Mittwoch, 8. September 2010

Schwarzweißbunt

Die ARD hatte angeblich "exklusiven Zugang" zu einem KSK-Eingangstest "irgendwo im Süden Deutschlands" erhalten. Was der interessierte Zuschauer dann in einer zeitlich auf das Allerkleinste zusammengeschnittenen 30-min-Reportage zu sehen bekam, war jedoch alles andere als exklusiv. Leider.

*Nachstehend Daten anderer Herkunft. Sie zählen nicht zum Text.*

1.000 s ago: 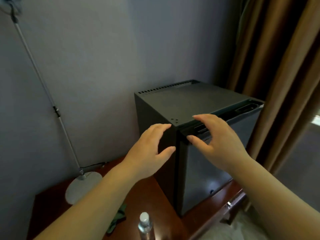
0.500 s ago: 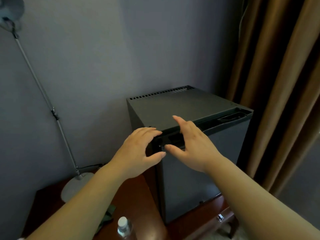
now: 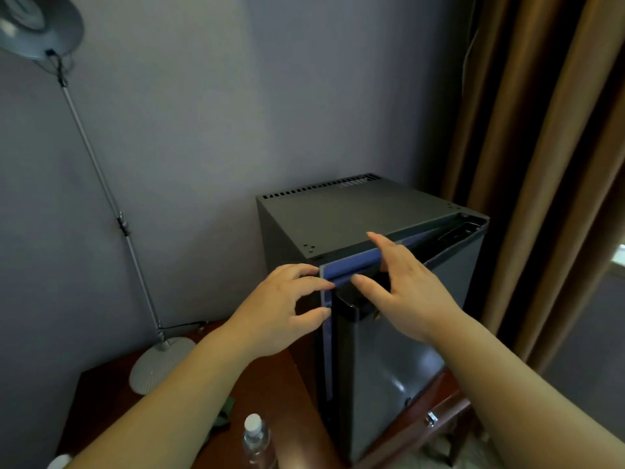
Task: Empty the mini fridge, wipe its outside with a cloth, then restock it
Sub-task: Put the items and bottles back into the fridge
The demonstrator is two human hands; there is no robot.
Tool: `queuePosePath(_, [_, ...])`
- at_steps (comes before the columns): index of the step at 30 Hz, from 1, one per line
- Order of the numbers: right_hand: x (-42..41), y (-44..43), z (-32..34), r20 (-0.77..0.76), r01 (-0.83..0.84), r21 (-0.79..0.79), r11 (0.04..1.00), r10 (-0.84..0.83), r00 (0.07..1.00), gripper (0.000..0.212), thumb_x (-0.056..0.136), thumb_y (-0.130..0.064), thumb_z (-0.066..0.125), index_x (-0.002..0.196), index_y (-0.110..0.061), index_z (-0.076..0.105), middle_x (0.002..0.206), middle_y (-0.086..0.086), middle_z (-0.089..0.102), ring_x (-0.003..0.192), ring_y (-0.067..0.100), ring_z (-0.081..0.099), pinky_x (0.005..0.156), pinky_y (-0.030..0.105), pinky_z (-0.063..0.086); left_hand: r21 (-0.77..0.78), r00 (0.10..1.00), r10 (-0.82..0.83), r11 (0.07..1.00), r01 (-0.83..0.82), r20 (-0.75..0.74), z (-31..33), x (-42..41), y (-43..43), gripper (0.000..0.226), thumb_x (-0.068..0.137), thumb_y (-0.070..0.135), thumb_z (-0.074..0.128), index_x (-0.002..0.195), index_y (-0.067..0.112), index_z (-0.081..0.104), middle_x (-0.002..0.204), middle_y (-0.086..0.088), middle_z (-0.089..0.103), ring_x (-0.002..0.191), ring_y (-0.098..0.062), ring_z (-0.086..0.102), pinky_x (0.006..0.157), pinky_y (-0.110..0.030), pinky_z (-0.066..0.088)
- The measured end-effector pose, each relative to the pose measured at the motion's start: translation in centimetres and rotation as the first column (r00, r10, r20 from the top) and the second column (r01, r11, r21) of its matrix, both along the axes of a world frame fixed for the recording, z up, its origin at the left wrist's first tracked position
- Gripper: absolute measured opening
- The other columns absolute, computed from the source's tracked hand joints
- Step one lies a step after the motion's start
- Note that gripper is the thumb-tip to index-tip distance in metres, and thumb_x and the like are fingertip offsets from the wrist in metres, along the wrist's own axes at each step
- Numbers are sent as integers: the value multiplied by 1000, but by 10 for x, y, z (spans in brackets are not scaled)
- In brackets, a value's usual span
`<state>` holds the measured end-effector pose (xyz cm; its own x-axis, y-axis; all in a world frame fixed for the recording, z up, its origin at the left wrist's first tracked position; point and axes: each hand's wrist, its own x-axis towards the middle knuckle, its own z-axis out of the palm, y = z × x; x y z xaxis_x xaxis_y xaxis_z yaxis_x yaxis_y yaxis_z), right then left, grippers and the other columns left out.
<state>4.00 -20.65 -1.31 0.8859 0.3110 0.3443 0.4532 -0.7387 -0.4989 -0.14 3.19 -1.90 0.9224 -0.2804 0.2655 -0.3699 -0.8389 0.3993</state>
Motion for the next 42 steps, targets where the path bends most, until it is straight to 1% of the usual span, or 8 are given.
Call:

Sich körperlich verausgabende Soldaten beim Marschieren oder durch-den-See-schwimmen zu beobachten hat - pardon - wenig neues im Inhalt. Okay, der Zuschauer lernt, dass nur wer den eigenen Körper überwinden auch ein guter KSK-Soldat sein kann. Aha.
Nach einer simulierten Geiselnahme (das interessanteste durfte natürlich nicht gezeigt werden) ging es im Marschtempo zurück in die Kaserne in Calw, wo noch ein weiterer Test wartete. Diesmal galt es, mit Stift und Zettel die verbliebene Konzentrationsfähigkeit nachzuweisen. Punkt.

Von 50 Bewerbern hatten es bei Kamerabegleitung (ob die motivierend wirkte?) am Ende des einwöchigen Tests 15 Soldaten (das liegt nach Auskunft über dem Durchschnitt) geschafft. Ihnen steht die Tür zur 2-jährigen Ausbildung zum Kommando-Soldaten offen.
Mir schoss immer wieder eine Frage durch den Kopf (das Bild musste sein) und allzu gern würde ich sie diesem Menschen persönlich stellen. "Sie haben ein abgeschlossenes Medizinstudium. Sie beginnen nun ihre Ausbildung zum Elite-Soldaten. Welche Moral treibt Sie jeden Tag aus dem Bett?"

Bin ich der einzige, der hier etwas extrem gegen den Strich Gebürstetes wahrnimmt? Oder bin ich bloß der letzte, der das bemerkt? Warum lernt jemand, Menschenleben zu retten, um danach zu lernen, Menschenleben zu beenden? Okay, er könnte im Saniteam des KSK unterkommen. Er könnte dann nach seinem Ausscheiden aus dem KSK - irgendwann in seinen 40ern (sofern er keine Führungsambitionen verspürt) - eine Allgemeinarztpraxis auf dem Land aufmachen. "Guten Tag Herr Doktor. Waren Sie schon mal in Afrika? Ein tolles Land." "Ja, schon mehrfach. Was macht das Rheuma?"

Ist es menschliche Neugier, das Bestreben gar, alle Facetten unserer Natur auszuleben? Wollen Sie sich selbst etwas beweisen, auf mehreren Feldern (also nicht nur dem gesellschaftlichen) zur "Elite" gehören? Ihrem Land einen Dienst erweisen? Sie haben sich das noch nie gefragt? Dann wird es höchste Zeit!
Sehr geehrter Herr X, wenn Sie sich angesprochen fühlen: Einfach auf das "Briefkasten-Bild" oben rechts klicken und antworten. Dankeschön.

Teil des Vereidigungszeremoniells ist ein Besuch in einer kleinen Kirche. Da sitzen sie und singen Lieder. Was für eine ambivalente Welt. Hans-Christoph Ammon (Kommandeur des KSK bis Herbst 2010) spricht den Neumitgliedern der Truppe am Ende Mut zu. Sie sind Teil einer Elite und deshalb verpflichtet, mehr zu leisten als andere. Sie sind auch verpflichtet, mehr Risiken einzugehen als andere. Das Rüstzeug dafür haben sie bekommen. Das Testament haben die meisten auch schon zu Hause hinterlegt.